Honey Mathers was a large breasted, well-rounded, middle aged Southern woman who lived next door to me when I was a young girl. She lived with her invalid husband (re: drunk and medicated) and her two biker mechanic sons. Honey’s sons were basically faceless mutes dressed in greasy clothes, long hair, beards… always stuck in a bike or a car motor. “Honey” – her husband’s endearment, became her name. When even her sons began calling her “Honey” everyone else just followed suit.
I credit Honey with my love of jewelry, perfume, lace, flowery prints and other ladies’ things like: mirrored vanities, jeweled trays, sachets, and make-up. She dressed up every day: make-up, a flowery dress, girdle, stockings, lace slip, dress shoes with a comfortable heel, and pearls. She wore her long soft brown hair (showing streaks of gray) in a sort of a messy Gibson.
I spent hours sitting at her vanity looking at the items she had displayed on mirrored trays: assorted perfumes in fancy bottles, crystal lamps, lace doilies… which like Miss Havisham in a scene out of Great Expectations were covered with a fine layer of dust.

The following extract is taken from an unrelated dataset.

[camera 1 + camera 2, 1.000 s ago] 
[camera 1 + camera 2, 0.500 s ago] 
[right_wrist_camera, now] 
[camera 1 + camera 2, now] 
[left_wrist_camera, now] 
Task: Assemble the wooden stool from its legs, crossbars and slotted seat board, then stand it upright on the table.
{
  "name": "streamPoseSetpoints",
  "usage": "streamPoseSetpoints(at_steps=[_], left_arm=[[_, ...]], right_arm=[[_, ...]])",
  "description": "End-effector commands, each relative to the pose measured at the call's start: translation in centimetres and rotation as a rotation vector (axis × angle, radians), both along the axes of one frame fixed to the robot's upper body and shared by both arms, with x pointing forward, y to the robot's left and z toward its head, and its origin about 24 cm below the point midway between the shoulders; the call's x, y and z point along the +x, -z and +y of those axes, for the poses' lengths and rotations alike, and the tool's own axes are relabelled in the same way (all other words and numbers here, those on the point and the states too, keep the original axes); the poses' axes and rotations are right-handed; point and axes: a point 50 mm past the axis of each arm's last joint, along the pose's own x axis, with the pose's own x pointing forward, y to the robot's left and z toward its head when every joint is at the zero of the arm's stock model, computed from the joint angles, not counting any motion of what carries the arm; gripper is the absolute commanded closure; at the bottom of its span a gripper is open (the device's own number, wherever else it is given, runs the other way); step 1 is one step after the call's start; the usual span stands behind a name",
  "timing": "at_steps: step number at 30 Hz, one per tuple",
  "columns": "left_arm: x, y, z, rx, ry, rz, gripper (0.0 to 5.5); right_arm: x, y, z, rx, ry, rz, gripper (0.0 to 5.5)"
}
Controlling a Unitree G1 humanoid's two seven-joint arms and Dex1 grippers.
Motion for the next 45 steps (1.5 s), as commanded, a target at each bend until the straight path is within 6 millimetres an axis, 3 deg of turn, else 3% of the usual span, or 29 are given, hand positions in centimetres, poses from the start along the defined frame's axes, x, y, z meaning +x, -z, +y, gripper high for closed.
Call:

She gave me a present of a new dish rag wrapped in pretty paper and a pink silk ribbon for my hair. She tied the ribbon in my hair and wrapped a large white cotton flour sack around my waist for an apron. She let me help her with the dishes with my new rag. Standing on a stool there at the sink, I could see across the yard to my house where all the neighborhood kids were playing.
Out in the backyard she had a beautiful wild tropical garden with a shaded veranda, magnolia trees, palms, and even a banana tree that would occasionally bear fruit. She also had a shallow pool with greenish water, a few water lilies, and a full sized live alligator!
One of her boys brought it home as a prize from the County Fair. At that point he was only about five inches long, but “Al” or “Alllie”, as she called him grew into an eight foot full grown beast. Honey fed him bits of hamburger which she shoved down his throat with the end of a wooden spoon after having lost the tip of one of her fingers to one of his bites.
In her kitchen she had an old fashioned stove – the kind with legs and a top that folds down. She made us tea and cookies. We had our tea at the kitchen table which was set with a white linen table cloth ornately hand embroidered with little flowers and leaves around the perimeter. The white lace trimmed cloth napkins were folded into silver napkin rings. Allie sat under the stove eyeing us. In the cooler months Allie came inside to live staying either under the stove or in the bathtub which she kept filled with water for his convenience.
“Don’t worry. He won’t come out. He’s cold, so that’s where he stays.”
I wonder about living in a house with an alligator wandering around freely much like a cat or a dog.
“I can always hear where he’s going by the sound of his nails scratching on the floor,” she explained eyeing the linoleum in the kitchen and the hardwood floors beyond.
If she had to get up during the night she would call out as she turned the light on, “Allie, don’t worry…It’s only me getting up to pee.” She would sing to warn the gator. Sometimes he would be unmoving , eyes open half slit, in the tub of water – his tail too long to fit sticking up the wall.
In the summer, the pond turned bright green. In spite of the lily pads and a few gold fish thrown in to control it, the algae even bloomed on Ali’s back. Honey turned the water on full force as she watered parts of her garden, she drawled in a sing song, “Come and get it, Allie” And she blasted the spray into the gator’s mouth and around his body attempting to loosen the green growth. It was like a good scratch to Allie and he seemed to really like it. He smiled through his gaping tooth filled mouth. We both laughed. He was like a smiling dog playing in the water stream.
The yard was completely fenced in by a chain link fence and the pond itself was bounded by a wrought iron fence about four feet high. It was enough to keep Allie in, but not the riff raff out. The neighborhood boys like to torment the poor gator by throwing things at him. They would throw rocks and garbage, anything really, just to get a rise.
We moved out of the neighborhood, but shortly before she died I saw her one more time. She wore white goves, carried her purse, and used a cane to walk next door to see me at my grandma’s house. She was wearing an ill fitting wig now and her make-up was caked into the crevices of her face where it had been reapplied many times without washing off the previous days’ or weeks’ applications. Her clothes were older, worn, and stained, but she still held a certain dignity.
My grandmother warned me, “She’s gone crazy! Don’t let her in!” But I didn’t care if she was old and a little crazed, dirty and worn. She was “Honey,” and she had always been nice to me, and I loved her. I inquired about Allie and she told me that he had basically been teased to death by some neighborhood boys. A few years later they tore down the whole neighborhood and put up those horrible three story giant stucco apartment buildings. There isn’t even a remnant of the beautiful tropical garden with a shaded veranda, magnolia trees, a banana tree that occasionally produced real fruit… and a pool of green water for an alligator.